Sulisti Holmes reviewed the findings from a critical incident in the UK, where a patient died from Hepatitis following a TOE procedure. Health Services in Scotland were surveyed, 60% of them did not follow the TOE manufacturer’s IFU for reprocessing and in most instances there was no SOP and the cleaning done by clinical staff. SOPS have since been developed.
Markus Wehrl discussed the development of PCDs to monitor the effectiveness of endoscope cleaning. 2m long, 2mm diameter transparent tubes were impregnated with sheep’s blood. 91.7% of visibly clean tubes still showed presence of protein after automated cleaning
Heike Martiny investigated the control of cleaning efficacy. Recommended that disinfectants not be used for cleaning as they fix biofilm to surfaces. Use of disinfectants in AER’s is ineffective if endoscopes are not cleaned first.
Holger Biering. Established a common test protocol to assess the biocompatibility of cleaning
chemical compatibility with surgical instruments
Thomas Kiessling Reviewed the legal aspects of RMD reprocessing in Germany and the progress made in German hospitals over the past 10 years to comply with KRINKO/BfArM recommendations.

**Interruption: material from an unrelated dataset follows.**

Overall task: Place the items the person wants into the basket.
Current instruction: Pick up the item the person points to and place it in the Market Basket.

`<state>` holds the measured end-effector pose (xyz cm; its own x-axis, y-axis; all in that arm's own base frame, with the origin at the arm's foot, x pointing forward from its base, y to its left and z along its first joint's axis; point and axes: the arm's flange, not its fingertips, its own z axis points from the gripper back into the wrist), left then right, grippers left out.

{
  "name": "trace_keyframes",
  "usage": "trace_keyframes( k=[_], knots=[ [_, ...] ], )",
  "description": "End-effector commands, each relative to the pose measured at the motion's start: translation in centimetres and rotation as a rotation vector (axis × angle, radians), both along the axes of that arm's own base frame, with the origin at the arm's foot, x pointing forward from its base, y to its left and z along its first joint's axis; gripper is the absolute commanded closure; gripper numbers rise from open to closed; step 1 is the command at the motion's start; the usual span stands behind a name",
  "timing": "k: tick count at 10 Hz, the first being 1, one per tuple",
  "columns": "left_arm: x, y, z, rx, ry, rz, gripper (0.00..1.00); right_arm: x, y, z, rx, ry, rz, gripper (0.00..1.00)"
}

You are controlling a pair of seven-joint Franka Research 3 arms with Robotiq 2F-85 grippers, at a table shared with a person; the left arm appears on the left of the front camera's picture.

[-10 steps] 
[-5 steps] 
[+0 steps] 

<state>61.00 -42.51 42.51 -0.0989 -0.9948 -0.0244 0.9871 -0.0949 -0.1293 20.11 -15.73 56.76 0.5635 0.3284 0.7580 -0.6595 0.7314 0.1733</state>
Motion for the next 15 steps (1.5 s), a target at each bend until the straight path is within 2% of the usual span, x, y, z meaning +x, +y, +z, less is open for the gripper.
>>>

Christophe Lambert discussed the validity of the water test for evaluating the seal efficacy of
containers. 29% of containers used in France leak. 76% of French containers passed visual
inspection. 87% of containers tested showed ingress of microbacillus. The water test is deemed
valid for determining the efficacy of the seal, failed containers should be removed from use.
Lena Cordie presented a broad perspective of ISO13485 quality systems for reducing risk in sterile processing.
Friday sessions concluded in time for the Gala dinner and cruise along the Rhine.